In the past, that unpredictability, coupled with a hodgepodge of aging switches, routers, and firewalls, often spelled trouble for Rudolph and Sletten's network. Down nearly 20 percent of the time, it played havoc with productivity, says Sam Lamonica, the Rudolph and Sletten executive who manages the company's information services.
"When we have connectivity problems at a job site, we literally lose the lifeline to our infrastructure," says Lamonica. A network outage leaves onsite project planners, supervisors, and engineers without access to Prolog Construction Manager, the business-critical application the company uses to manage virtually every aspect of its construction projects.
To gain control of their balky network environment, Lamonica and his staff of 14 turned to an open-source alternative to the major systems management solutions in the market. Since deploying GroundWork's GroundWork Monitor, Rudolph and Sletten's distributed network uptime has jumped to 99.8 percent, according to Lamonica. That means monthly downtime has gone down from nearly a week to about 12 minutes.

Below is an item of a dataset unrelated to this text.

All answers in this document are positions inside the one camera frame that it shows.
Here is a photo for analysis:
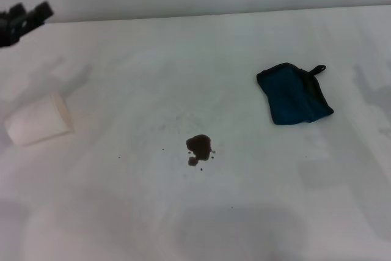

Moreover, the new monitoring system has helped increase the company's leverage with suppliers, which can no longer point the finger when their products or services fail. It has also enhanced Rudolph and Sletten's ability to pinpoint problems before failures occur, as well as allowed the company to deploy extensive wireless capabilities at its job sites--all at a fraction of what a similar system from HP or BMC Software would cost.